At a crossroads, Minnie sat against a sandy bank, across a shallow ditch, waiting for the sun to chase away the chill of the morning. She shivered in the thin dress, but she had not wanted to stay in the woods a minute longer. She had found ample downed wood—pine branches and a couple of wind-destroyed oaks from some old hurricane or tornado—and she had kept a good fire going all night, for the warmth and to keep the alligators and snakes away. And the panthers and black bears, too, for all she knew. The linings of her nose still held the stench of burning coal oil and kerosene so that the smoke from her own fire smelled that way, too, a constant reminder of the old man’s body being consumed by the fire, her fire. She had slept very little, dozing off only to be jarred awake by a vision of the old man’s face, grinning at her and then bursting into flames. The woods were haunted; she heard owls and frogs and scurrying creatures all night long.

The land was flat as a griddle, and she could see at least a mile down the roads in two directions, where the woods thinned and marsh grass took over. She did not know which road her family had taken, and she amused herself for a little while playing eenie, meenie, miney, moe. She wondered if they were already in Tallahassee. She didn’t know how far away it was, nor how long it would take to get there. A lot longer walking than in the ramshackle car, she knew that.

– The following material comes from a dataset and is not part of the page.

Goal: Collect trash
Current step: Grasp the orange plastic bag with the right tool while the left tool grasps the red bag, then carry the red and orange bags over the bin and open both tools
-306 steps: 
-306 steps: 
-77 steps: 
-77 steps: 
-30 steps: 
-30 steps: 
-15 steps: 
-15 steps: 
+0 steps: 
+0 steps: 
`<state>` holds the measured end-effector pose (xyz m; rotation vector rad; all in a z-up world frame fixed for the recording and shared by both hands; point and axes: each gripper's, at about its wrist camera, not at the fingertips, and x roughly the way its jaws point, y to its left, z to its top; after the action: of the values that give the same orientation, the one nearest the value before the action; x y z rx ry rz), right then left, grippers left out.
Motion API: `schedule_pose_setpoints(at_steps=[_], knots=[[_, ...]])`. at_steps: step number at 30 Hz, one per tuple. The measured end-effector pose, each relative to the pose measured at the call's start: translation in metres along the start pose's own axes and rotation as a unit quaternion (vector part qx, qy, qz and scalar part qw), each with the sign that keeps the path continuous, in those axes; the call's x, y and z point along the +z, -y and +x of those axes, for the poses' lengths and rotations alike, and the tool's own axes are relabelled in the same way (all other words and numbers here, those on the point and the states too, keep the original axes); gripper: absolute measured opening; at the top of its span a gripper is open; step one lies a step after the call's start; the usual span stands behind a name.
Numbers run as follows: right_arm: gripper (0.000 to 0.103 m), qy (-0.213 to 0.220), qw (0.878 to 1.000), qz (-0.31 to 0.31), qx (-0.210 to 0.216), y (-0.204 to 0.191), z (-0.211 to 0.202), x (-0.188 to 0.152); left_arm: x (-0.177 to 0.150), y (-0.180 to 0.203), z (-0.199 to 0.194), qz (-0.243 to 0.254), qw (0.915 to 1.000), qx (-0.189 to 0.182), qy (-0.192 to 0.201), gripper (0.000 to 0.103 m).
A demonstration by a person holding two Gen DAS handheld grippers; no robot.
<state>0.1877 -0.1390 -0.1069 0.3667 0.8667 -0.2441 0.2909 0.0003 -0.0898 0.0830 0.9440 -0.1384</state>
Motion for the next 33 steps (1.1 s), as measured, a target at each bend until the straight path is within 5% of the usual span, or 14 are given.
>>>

Once the sun was over the tops of the live oaks it warmed her through. She felt her eyelids begin to droop over her scratchy eyes. She forced them open; she didn’t want to fall asleep in the daytime out here in the middle of God knows where. The sky was cloudless, so vast a blue that it made her feel even more diminutive and insignificant, since to a hawk in the sky searching for rabbits, much less to God, she would appear as little more than a tiny speck sitting in the center of a huge wheel, the roads the wheel’s spokes. She sat in the sun for a long time, not knowing which road to take, knowing that as long as she stayed right there she didn’t have to make a decision. She didn’t really think it would be very important, anyway, which road she finally took.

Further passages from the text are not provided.